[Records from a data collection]
####################
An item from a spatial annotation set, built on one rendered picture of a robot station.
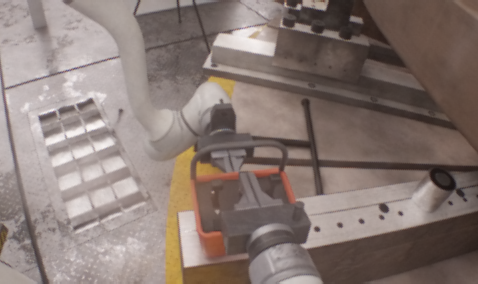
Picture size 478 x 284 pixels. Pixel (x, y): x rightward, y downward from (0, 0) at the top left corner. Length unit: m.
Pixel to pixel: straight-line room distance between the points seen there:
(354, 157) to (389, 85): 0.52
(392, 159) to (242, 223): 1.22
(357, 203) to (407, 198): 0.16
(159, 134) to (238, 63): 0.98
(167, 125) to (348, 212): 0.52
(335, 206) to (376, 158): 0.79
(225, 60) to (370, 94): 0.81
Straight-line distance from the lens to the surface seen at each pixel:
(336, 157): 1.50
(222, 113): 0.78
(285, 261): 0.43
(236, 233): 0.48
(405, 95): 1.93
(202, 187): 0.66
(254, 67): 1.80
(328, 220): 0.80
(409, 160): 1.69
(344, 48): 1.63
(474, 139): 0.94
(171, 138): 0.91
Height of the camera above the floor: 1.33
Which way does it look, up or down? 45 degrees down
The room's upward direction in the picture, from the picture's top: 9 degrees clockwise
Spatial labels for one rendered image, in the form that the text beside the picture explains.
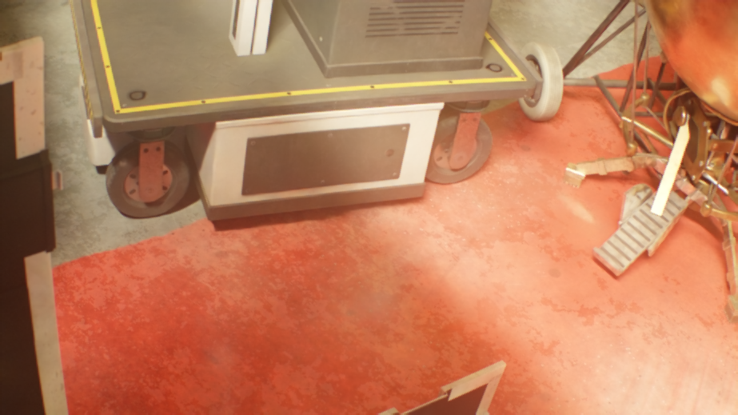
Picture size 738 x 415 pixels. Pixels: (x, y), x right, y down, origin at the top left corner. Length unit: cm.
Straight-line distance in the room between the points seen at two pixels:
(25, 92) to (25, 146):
####################
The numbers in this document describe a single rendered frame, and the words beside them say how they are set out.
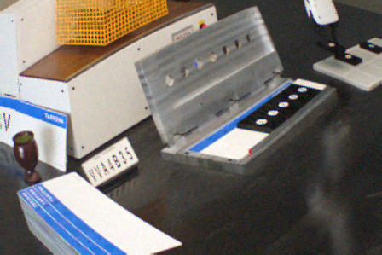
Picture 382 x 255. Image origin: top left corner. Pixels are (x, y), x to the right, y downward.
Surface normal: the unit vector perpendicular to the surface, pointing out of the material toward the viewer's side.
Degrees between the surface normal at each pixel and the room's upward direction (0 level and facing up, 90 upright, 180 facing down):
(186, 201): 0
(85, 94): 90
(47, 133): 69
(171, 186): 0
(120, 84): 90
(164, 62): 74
####################
Work request: What are the lines above, starting at the one with "Picture 382 x" and ending at the one with "(164, 62): 74"? Give them again exactly, and only them.

Response for this exercise:
Picture 382 x 255. Image origin: top left corner. Pixels are (x, y), x to the right, y downward.
Surface normal: the unit vector perpendicular to the surface, pointing out of the material toward the viewer's side.
Degrees between the surface normal at each pixel and the room's upward direction (0 level and facing up, 90 upright, 180 facing down):
(186, 201): 0
(85, 94): 90
(47, 133): 69
(171, 186): 0
(120, 84): 90
(164, 62): 74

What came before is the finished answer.